HEAT WAVE DAY 2 | The most pressing supply needs for Camp Hope are ice, water, Gatorade, sunscreen and cups.
Today, the major development at Camp Hope was the construction of a temporary cooling tent on the lot opposite the camp. As temperatures neared triple digits, a group of about a dozen workers pieced together the rounded metal frame of a 2000+ square foot tent. The plan is to run large fans and misters in the tent so Camp Hope residents can get some relief from a forecast that, right now, is predicting temperatures at or above 100 degrees tomorrow through Sunday. There will be about 30 cots in the tent, according to Julie Garcia, the executive director of Jewels Helping Hands.
If the tent works well, and there’s increased demand from the camp, Garcia said they will look into pulling together resources for another temporary cooling area.
All of this work to try and keep the more than 600 people at Camp Hope safe through the extreme heat event is being done without financial support from the city or state.

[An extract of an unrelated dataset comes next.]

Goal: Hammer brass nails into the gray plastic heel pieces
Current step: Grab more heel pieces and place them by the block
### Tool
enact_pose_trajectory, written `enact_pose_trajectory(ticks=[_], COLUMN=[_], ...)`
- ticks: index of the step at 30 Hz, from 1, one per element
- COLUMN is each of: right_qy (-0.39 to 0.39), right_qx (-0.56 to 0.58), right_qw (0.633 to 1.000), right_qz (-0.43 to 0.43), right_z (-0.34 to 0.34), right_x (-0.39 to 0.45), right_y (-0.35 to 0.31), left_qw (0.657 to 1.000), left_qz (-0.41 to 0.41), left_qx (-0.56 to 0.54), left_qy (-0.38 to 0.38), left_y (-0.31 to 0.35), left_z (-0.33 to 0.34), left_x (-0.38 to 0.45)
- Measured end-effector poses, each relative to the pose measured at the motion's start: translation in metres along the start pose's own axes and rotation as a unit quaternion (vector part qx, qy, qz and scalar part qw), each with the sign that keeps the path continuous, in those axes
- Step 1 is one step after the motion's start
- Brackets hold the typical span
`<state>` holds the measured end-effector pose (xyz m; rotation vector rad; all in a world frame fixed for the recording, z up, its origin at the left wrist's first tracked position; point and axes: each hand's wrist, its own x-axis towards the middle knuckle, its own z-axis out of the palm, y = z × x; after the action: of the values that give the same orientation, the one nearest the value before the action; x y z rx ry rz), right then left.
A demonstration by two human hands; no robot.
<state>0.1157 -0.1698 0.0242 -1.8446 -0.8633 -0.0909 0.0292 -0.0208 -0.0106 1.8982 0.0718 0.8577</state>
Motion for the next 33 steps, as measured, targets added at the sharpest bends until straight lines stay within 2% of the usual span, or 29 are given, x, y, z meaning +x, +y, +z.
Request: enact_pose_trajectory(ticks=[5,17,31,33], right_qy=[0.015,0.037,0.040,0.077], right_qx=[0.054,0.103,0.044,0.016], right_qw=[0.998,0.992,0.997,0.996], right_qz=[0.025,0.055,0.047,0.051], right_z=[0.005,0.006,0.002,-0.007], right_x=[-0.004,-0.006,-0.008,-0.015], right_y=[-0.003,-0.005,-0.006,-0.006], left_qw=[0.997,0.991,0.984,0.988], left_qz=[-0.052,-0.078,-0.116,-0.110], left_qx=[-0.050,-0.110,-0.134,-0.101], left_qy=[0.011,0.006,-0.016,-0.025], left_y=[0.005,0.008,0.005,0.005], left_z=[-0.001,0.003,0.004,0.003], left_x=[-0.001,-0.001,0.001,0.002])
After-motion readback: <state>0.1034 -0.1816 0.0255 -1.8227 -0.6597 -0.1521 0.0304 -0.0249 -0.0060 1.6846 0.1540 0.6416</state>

The Washington State Department of Transportation and Mayor Woodward’s office did not respond to requests for comment on the situation.
Council president Breean Beggs sent the following statement:
Council has urged the administration to specifically target Camp Hope for services that we provide cool tents near them or provide them transportation to the libraries or even open up the two vacant libraries at Northeast and East Central which are quite large and are going to be renovated anyway so it would be good temporary shelters.
So far, I haven’t gotten any real response from the administration on these ideas. I am very worried that there will be serious health issues and potentially deaths due to inaction.
Last year, council passed an ordinance requiring preplanning and action for this event and has provided all funding requested by the administration for providing those services. We would undoubtedly provide more money if needed and asked.
Without funding support from local or state government, Empire Health Foundation (EHF) stepped in and rushed an emergency grant to pay for the construction and operation of the cooling shelter.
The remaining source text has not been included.